### Task prompt
The lines to copy are those with "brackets" in them. Pull each one from the entries below.

### Material for this exercise
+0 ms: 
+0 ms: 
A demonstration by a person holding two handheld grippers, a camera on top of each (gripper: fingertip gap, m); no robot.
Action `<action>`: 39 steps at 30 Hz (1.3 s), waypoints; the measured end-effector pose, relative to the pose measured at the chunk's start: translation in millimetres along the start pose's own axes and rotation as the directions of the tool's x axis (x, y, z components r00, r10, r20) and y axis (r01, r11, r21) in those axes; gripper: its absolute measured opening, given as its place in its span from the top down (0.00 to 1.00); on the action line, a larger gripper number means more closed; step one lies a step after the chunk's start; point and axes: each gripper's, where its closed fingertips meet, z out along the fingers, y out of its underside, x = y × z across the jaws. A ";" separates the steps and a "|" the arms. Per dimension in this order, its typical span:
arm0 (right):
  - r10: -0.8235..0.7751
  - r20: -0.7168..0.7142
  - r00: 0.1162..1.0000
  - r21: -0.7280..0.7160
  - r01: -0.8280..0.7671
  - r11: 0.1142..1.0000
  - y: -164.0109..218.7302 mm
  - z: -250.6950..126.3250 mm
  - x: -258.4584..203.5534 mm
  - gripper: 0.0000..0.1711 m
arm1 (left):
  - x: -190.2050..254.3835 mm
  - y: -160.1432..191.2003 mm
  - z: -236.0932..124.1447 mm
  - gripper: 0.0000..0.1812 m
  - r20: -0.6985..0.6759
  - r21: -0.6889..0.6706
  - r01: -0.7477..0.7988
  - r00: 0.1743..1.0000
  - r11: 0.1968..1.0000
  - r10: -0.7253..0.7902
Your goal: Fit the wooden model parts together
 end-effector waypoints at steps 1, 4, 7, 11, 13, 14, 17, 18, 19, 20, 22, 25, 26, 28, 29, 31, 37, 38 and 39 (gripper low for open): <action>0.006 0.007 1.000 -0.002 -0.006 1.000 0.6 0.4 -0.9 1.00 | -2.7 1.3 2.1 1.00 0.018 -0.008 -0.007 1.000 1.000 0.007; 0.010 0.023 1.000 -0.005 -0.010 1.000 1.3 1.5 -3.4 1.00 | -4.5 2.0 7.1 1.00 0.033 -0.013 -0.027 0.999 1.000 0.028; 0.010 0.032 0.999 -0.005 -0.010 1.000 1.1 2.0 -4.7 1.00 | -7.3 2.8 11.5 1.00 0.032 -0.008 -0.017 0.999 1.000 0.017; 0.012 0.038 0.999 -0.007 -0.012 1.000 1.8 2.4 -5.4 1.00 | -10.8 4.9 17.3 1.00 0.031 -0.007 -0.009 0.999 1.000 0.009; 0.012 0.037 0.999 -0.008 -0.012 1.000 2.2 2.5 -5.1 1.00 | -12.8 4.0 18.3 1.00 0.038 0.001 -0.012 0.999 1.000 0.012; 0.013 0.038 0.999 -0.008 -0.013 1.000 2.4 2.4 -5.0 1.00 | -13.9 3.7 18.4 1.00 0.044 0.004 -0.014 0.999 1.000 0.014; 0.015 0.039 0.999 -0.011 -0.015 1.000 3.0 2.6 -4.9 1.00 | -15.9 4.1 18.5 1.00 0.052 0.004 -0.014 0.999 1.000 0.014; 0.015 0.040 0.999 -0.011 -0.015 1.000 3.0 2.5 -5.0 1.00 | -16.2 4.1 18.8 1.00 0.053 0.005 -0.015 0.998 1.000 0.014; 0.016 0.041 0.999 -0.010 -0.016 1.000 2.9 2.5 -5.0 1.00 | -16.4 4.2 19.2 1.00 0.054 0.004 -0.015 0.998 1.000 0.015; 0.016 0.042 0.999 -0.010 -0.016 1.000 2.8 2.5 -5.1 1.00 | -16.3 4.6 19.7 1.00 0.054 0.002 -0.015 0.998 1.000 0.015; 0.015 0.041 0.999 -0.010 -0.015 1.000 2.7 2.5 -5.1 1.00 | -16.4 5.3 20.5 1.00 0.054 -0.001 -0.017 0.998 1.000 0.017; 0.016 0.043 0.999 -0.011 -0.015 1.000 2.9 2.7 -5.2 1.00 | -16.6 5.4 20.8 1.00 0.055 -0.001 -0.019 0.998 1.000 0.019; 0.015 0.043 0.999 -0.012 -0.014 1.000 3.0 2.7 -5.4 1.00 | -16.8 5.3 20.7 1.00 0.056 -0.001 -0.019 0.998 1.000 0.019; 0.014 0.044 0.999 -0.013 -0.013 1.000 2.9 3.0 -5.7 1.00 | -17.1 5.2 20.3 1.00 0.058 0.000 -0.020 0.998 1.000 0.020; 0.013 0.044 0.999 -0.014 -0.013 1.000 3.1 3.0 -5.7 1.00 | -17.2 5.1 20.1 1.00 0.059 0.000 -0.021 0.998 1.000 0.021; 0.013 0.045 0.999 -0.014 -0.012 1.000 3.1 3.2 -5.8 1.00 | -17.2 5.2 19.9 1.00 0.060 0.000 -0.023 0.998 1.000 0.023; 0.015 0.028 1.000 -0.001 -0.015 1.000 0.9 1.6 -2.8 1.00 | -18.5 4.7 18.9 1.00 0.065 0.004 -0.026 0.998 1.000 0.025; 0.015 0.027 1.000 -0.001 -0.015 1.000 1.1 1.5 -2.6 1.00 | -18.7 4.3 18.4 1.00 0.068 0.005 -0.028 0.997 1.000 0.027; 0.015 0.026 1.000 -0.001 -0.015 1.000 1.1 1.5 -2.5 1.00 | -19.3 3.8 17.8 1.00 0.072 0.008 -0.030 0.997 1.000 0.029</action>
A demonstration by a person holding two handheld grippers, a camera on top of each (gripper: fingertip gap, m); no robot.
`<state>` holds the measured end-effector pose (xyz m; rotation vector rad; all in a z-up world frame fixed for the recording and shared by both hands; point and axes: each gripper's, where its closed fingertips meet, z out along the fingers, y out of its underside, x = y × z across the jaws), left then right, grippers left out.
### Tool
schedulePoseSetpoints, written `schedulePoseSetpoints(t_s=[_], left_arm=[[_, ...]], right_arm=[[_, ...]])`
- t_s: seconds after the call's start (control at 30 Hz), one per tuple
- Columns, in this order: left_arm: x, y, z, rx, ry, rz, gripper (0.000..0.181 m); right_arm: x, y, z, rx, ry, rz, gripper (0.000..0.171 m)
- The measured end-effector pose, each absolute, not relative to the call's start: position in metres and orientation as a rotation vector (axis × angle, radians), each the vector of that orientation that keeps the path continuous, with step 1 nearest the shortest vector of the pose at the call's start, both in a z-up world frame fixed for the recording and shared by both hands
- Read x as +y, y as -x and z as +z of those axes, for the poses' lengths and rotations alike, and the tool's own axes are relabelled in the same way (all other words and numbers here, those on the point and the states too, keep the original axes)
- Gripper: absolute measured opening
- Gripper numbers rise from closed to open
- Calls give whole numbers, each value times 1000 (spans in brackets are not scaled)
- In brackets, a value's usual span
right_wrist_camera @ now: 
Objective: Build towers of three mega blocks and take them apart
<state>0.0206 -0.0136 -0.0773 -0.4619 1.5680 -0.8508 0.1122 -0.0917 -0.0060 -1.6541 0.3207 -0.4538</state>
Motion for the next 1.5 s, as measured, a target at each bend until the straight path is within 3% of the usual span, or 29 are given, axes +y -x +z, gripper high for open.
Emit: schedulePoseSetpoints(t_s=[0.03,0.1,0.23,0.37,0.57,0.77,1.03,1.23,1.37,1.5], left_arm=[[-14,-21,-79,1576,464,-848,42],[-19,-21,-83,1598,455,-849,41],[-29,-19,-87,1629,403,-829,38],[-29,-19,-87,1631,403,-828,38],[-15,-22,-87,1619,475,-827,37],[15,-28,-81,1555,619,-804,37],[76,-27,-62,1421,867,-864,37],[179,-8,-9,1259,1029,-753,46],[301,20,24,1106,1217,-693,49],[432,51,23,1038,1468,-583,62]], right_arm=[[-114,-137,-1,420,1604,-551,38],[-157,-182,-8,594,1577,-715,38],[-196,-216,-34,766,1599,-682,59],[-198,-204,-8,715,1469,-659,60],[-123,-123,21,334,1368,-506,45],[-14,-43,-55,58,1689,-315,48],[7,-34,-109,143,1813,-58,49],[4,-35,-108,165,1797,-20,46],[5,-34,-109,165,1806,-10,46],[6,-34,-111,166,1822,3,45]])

### Output for this exercise
- Calls give whole numbers, each value times 1000 (spans in brackets are not scaled)
- In brackets, a value's usual span

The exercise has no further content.